_Goal of the exercise_
Scan the listing below. Return every line containing the string "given".

[The records Boundary: Start]

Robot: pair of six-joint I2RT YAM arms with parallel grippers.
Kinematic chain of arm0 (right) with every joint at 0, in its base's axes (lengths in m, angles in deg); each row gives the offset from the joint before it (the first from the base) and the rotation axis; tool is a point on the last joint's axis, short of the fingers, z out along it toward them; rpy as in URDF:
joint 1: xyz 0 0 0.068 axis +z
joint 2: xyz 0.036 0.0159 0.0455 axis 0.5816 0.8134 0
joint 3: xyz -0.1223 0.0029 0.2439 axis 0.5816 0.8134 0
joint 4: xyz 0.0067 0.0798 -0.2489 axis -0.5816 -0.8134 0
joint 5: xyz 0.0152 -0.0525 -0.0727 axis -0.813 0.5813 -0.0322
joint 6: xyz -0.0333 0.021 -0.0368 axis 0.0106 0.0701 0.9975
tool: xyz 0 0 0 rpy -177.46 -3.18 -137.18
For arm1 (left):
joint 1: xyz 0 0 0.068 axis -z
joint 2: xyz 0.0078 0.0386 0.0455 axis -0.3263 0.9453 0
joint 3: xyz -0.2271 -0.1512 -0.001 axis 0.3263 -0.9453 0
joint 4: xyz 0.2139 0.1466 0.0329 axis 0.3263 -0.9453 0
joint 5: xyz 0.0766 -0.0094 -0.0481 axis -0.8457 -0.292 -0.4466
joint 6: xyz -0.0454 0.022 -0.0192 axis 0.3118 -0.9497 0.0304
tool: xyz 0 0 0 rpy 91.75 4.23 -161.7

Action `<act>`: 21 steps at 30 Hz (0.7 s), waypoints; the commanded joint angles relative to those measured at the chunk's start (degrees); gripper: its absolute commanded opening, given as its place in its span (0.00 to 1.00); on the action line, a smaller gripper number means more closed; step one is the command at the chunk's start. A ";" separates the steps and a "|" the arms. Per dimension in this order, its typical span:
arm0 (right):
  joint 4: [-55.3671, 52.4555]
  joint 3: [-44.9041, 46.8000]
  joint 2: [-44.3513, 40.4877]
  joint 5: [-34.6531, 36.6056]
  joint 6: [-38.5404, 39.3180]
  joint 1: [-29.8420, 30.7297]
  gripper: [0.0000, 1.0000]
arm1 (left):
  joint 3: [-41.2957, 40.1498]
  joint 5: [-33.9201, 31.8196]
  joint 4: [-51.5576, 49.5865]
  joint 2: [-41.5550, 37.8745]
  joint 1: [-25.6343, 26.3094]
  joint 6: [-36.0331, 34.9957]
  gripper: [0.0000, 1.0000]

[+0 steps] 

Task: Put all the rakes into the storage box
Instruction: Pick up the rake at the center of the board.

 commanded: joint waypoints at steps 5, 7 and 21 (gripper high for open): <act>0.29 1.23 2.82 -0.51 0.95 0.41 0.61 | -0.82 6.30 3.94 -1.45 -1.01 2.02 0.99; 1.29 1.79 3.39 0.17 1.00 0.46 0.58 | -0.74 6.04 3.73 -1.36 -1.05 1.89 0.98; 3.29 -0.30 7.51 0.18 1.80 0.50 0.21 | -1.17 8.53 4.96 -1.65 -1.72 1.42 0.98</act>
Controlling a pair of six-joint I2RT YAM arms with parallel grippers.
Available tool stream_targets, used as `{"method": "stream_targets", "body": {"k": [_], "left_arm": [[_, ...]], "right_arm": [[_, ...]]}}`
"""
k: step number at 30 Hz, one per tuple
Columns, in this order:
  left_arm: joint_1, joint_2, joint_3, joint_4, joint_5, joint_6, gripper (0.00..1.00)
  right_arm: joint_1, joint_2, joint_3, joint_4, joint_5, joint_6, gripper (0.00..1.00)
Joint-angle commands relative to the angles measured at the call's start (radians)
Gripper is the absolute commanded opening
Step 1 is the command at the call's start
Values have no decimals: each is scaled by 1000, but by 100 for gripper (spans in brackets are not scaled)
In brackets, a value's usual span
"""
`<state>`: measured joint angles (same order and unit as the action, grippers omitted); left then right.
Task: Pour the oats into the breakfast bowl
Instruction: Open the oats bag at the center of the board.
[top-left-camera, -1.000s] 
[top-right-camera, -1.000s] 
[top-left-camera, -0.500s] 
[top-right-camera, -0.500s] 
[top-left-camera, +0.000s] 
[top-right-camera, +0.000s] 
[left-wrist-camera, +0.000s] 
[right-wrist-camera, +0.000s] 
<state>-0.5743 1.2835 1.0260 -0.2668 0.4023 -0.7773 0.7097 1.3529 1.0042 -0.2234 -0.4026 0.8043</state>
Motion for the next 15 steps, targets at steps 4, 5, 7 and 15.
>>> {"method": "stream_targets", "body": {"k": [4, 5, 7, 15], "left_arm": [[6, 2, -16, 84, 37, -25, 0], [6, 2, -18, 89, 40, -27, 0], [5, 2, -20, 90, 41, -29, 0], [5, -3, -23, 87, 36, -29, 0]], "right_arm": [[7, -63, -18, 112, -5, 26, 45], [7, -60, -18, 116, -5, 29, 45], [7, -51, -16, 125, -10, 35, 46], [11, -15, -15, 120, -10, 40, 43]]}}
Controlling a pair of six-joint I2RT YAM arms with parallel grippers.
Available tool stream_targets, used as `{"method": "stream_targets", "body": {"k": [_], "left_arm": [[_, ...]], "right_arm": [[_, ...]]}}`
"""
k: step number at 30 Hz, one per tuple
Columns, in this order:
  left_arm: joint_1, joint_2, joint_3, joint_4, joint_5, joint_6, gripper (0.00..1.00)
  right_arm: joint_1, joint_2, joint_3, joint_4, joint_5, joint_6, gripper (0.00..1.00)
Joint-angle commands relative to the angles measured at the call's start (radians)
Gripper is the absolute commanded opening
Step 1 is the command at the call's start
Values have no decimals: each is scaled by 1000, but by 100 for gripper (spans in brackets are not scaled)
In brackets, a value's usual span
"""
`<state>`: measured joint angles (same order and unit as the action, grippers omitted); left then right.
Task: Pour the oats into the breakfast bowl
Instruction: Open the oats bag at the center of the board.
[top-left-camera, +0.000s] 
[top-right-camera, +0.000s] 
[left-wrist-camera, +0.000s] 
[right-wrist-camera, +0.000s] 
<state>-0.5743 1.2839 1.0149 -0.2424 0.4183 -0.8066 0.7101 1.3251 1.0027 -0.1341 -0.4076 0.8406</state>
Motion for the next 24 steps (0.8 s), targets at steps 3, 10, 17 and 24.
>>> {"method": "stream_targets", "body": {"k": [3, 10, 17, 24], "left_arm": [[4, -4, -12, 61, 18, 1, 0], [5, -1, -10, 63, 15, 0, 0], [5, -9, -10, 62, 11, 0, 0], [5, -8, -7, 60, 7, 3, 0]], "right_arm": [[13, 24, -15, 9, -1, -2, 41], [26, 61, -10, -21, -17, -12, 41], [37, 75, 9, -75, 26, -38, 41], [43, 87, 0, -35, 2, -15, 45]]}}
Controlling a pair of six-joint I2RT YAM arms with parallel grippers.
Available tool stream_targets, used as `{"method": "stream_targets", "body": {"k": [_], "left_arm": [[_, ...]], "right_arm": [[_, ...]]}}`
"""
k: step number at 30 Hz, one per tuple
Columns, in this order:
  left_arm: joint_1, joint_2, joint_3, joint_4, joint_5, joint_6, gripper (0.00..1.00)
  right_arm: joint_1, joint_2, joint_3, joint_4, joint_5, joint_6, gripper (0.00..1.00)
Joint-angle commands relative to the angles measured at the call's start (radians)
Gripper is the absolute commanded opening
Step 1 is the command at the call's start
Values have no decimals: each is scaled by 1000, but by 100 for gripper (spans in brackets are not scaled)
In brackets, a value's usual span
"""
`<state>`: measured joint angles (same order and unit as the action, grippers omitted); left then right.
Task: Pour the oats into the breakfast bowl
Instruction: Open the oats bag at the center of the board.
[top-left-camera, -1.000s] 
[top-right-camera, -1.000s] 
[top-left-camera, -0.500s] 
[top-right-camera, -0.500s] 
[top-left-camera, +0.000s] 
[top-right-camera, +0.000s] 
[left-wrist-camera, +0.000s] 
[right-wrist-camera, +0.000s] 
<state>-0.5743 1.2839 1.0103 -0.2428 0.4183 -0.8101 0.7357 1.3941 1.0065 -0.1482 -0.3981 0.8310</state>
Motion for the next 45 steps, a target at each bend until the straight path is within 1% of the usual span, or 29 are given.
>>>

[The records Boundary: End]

_Exercise output_
Action `<act>`: 21 steps at 30 Hz (0.7 s), waypoints; the commanded joint angles relative to those measured at the chunk's start (degrees); gripper: its absolute commanded opening, given as its place in its span (0.00 to 1.00); on the action line, a smaller gripper number means more closed; step one is the command at the chunk's start. A ";" separates the steps and a "|" the arms. Per dimension in this order, its typical span:
Motion for the next 45 steps, a target at each bend until the straight path is within 1% of the usual span, or 29 are given.

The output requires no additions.